Salk Institute for Biological Studies


Primary Section: 26, Genetics
Secondary Section: 41, Medical Genetics, Hematology, and Oncology
Membership Type:
Member (elected 2015)

Biosketch

Vicki Lundblad is a molecular geneticist who has focused on the biology of telomere replication in budding yeast.  Her work has provided multiple insights into how the enzyme telomerase, which elongates chromosome ends, is regulated in vivo. Lundblad, who is a third-generation Californian, was born in the Bay Area as the daughter of a biochemist and a school teacher.
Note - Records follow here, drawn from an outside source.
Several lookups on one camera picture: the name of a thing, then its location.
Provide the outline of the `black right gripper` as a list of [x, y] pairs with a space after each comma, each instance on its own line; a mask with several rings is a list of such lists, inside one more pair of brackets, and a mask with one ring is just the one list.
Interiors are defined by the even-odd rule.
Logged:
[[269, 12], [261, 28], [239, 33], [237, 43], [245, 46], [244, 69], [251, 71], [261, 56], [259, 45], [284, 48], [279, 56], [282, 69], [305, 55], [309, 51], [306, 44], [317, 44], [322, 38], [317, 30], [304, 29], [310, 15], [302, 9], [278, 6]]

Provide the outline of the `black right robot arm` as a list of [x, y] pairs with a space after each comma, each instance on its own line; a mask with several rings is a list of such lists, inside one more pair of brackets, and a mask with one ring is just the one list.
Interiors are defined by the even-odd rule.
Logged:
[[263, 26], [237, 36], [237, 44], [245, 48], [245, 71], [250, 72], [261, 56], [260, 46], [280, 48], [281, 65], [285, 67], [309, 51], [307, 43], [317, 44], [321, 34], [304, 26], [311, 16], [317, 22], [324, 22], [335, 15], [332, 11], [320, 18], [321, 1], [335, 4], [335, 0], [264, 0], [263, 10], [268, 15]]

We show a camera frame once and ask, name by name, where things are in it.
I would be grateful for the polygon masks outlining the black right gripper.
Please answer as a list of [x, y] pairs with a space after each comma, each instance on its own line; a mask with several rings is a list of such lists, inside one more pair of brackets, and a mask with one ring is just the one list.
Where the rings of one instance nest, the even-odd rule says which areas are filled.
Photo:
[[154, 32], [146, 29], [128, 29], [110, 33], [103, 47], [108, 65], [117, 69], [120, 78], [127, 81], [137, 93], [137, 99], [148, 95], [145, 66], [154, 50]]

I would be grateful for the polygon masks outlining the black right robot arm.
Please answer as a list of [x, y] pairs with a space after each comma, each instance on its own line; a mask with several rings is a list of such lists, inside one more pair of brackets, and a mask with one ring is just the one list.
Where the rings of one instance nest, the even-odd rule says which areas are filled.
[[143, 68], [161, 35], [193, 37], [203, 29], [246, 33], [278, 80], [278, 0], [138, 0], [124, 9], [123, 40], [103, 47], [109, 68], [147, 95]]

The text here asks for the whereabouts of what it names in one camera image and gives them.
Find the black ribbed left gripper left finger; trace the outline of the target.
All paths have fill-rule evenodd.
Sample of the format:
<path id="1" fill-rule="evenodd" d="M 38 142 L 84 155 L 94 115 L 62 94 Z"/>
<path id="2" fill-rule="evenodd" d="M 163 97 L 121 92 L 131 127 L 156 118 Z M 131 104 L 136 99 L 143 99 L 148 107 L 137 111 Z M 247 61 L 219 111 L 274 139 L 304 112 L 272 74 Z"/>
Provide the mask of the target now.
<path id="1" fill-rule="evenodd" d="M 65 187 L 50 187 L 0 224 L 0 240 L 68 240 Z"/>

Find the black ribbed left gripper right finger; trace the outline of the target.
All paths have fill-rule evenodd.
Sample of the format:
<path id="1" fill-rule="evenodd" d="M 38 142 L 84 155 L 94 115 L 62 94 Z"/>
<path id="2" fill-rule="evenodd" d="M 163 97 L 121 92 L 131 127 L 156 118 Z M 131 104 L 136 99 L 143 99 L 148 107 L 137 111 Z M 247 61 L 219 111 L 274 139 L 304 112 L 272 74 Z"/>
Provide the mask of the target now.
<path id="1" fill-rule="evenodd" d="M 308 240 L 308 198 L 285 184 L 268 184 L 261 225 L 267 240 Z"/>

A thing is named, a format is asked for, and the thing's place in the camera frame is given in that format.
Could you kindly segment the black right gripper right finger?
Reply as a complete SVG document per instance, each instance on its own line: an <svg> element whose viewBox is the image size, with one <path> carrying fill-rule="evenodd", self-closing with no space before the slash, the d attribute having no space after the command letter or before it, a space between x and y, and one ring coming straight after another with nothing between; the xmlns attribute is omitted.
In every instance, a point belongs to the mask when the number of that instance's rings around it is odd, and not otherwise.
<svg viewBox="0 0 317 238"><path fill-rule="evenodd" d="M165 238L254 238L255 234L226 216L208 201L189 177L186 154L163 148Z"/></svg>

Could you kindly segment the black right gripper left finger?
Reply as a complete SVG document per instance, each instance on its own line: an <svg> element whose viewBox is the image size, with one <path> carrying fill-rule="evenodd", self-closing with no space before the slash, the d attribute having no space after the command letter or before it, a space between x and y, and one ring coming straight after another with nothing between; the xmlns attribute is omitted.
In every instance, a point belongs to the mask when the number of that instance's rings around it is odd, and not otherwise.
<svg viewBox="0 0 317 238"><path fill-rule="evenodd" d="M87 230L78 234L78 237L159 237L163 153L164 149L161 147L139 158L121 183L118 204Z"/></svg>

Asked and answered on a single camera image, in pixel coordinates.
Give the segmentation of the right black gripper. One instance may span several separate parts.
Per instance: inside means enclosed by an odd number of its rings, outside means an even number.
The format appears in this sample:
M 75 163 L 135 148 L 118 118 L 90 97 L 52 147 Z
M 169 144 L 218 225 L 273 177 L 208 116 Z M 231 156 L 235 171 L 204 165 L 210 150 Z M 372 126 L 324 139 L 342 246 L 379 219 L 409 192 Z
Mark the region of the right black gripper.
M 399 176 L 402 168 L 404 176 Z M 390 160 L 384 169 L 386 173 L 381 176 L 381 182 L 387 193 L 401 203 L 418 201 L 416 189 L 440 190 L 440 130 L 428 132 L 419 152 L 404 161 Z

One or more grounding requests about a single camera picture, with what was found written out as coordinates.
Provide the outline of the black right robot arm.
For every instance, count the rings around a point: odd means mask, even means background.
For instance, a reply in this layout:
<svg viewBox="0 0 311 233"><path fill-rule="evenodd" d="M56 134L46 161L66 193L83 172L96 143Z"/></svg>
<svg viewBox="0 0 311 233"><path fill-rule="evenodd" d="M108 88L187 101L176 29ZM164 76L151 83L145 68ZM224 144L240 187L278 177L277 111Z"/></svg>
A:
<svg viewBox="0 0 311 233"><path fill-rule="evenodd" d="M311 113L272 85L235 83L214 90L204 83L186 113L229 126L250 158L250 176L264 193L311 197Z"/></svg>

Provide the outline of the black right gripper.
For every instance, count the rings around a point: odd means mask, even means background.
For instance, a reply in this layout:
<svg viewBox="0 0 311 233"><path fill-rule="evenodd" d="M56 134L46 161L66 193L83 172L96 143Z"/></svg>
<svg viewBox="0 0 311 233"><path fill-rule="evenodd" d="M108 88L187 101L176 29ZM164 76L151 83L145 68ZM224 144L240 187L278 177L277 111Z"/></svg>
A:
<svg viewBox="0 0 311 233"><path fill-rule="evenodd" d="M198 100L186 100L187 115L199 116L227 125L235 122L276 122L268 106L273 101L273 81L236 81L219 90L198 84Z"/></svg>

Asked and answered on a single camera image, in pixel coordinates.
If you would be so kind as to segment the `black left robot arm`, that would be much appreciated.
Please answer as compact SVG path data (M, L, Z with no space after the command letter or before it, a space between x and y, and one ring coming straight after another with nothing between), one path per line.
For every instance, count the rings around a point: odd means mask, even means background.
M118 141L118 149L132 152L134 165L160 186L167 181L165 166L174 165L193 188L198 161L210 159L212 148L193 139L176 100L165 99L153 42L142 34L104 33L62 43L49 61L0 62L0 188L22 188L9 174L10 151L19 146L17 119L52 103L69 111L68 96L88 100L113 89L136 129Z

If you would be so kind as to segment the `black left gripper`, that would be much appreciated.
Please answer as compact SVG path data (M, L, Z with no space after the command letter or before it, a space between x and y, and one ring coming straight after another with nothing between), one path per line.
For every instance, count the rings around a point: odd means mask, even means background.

Her undergraduate studies at UC Berkeley initially focused on mathematics but she switched to biology, which led her to pursue her PhD at Harvard University as Nancy Kleckner’s first graduate student.  Her interest in telomere biology initiated with her postdoctoral research in Jack Szostak’s lab in the early 1980’s, followed by a second postdoctoral stint in Elizabeth Blackburn’s lab. Lundblad became a faculty member of the Genetics department at Baylor College of Medicine in Houston, TX in 1991, and subsequently moved to the Salk Institute of Biological Studies in 2004.

Research Interests

Vicki Lundblad’s long-term research interest has been directed at elucidating the mechanisms required for telomere function. This initiated with her discovery that a defect in telomere replication in budding yeast leads to replicative senescence, well before telomere attrition was shown to be the causative factor for senescence in mammalian cells. She subsequently showed that this block to cellular proliferation could nevertheless be bypassed, through a recombination-based pathway that provides an alternative means of replenishing chromosome ends in the absence of telomerase. These mechanistic observations were conducted in parallel with the discovery of the protein subunits of the telomerase holoenzyme, also in budding yeast. Analysis of the Est1 telomerase subunit has revealed that telomerase is actively recruited to chromosome ends, through an interaction between Est1 and a telomere-bound protein called Cdc13. Furthermore, her work, in collaboration with Dr. Thomas Cech, led to the long-awaited discovery of the catalytic subunit of telomerase. In parallel, her group has shown that telomere homeostasis also relies on a telomere-dedicated RPA-like (t-RPA) complex, thereby demonstrating that multiple RPA complexes make distinct contributions to genomic stability.